British television series

The Witness is a television true crime miniseries retelling of the 1992 killing of Rachel Nickell and the aftermath for her husband and son. The series is based on a memoir Letting Go by Alex Hanscombe. It premiered on Netflix on 4 June 2026 and received positive reviews from critics.

==Cast==
===Main===
- Jordan Bolger as André Hanscombe

===Supporting===
- Max Fincham as Alex Hanscombe
  - Jahsaiah Williams as Young Alex
- Kerry Godliman as Grandma June
- Eleanor Williams as Rachel Nickell
- Neil Maskell as DI Keith Pedder
- Kevin Eldon as DCI Mick Wickerson
- Mark Stanley as DS Ivan Agnew
- Jon Pointing as DC Nick Sparshatt
- James Dryden as DC Paul Miller
- James Bradshaw as DCI Tony Nash
- Claire Rushbrook as Dr Jean Harris-Hendriks
- Paul Chahidi as Professor Paul Britton
- Oliver Devoti as Detective Jackaman
- Tom Ashley as Philip Tandy
- Sean Gilder as DCS Nicholas Campbell
- Matt Green as Dr. Richard Shephard
- Tony Aitken as Michael Murray
- Adam Howden as DC Grant Johnson
- Jamie Bisping as Colin Stagg
- Katharine Pearson as Samantha Bisset
- Holly Hawgood as Lizzie James
- Hunter Moore as Jazmine Bisset
- Ben Cartwright as DS Micky Banks
- Steve Stamp as Robert Napper
- Jack Shalloo as DI John Pearse

==Production==
The series is written and created by Rob Williams and produced by STV Studios. The director is Alex Winckler, with Alison Sterling as producer. Rob Williams is also an executive producer alongside Sarah Brown and John Yorke. It was announced by Netflix in December 2024.

It has a cast led by Jordan Bolger as the widower Andre with Jahsaiah Williams and Max Fincham as Alex, the child witness to his mother's murder. Alex and André Hanscombe acted as consultants on the series.
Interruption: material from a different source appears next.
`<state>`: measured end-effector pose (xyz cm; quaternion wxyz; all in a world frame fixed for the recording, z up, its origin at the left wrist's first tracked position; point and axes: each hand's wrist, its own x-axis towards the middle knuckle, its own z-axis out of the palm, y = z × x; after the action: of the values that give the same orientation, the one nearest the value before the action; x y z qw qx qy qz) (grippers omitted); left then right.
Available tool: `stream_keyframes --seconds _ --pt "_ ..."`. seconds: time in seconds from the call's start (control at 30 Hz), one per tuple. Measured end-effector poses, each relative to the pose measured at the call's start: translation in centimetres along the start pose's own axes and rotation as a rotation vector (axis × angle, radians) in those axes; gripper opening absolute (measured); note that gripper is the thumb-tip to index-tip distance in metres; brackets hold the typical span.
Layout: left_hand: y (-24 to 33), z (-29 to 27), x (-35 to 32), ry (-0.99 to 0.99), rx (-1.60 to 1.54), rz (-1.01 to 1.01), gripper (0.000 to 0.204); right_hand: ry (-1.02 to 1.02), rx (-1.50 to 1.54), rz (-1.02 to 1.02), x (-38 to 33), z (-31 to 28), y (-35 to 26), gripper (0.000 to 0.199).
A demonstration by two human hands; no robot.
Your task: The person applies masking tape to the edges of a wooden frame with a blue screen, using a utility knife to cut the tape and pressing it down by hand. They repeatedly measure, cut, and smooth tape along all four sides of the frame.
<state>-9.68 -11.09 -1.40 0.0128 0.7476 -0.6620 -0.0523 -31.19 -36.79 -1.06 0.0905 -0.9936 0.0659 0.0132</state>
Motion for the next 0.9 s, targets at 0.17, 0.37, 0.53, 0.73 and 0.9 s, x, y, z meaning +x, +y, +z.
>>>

The cast also includes Neil Maskell, Kevin Eldon, Jon Pointing, Kerry Godliman, Paul Chahidi, Claire Rushbrook and Mark Stanley.

==Episodes==

| No. | Title | Directed by | Written by | Original release date |
|---|---|---|---|---|
| 1 | "Episode 1" | Alex Winckler | Rob Williams | 4 June 2026 |
| 2 | "Episode 2" | Alex Winckler | Rob Williams | 4 June 2026 |
| 3 | "Episode 3" | Alex Winckler | Rob Williams | 4 June 2026 |

==Release==
The series was released on Netflix on 4 June 2026.

==Reception==
The review aggregator website Rotten Tomatoes reported a 100% approval rating, based on 13 critic reviews with an average rating of 7.3/10. Metacritic, which uses a weighted average, assigned the series a score of 72 out of 100, based on five critics, indicating "generally favorable" reviews.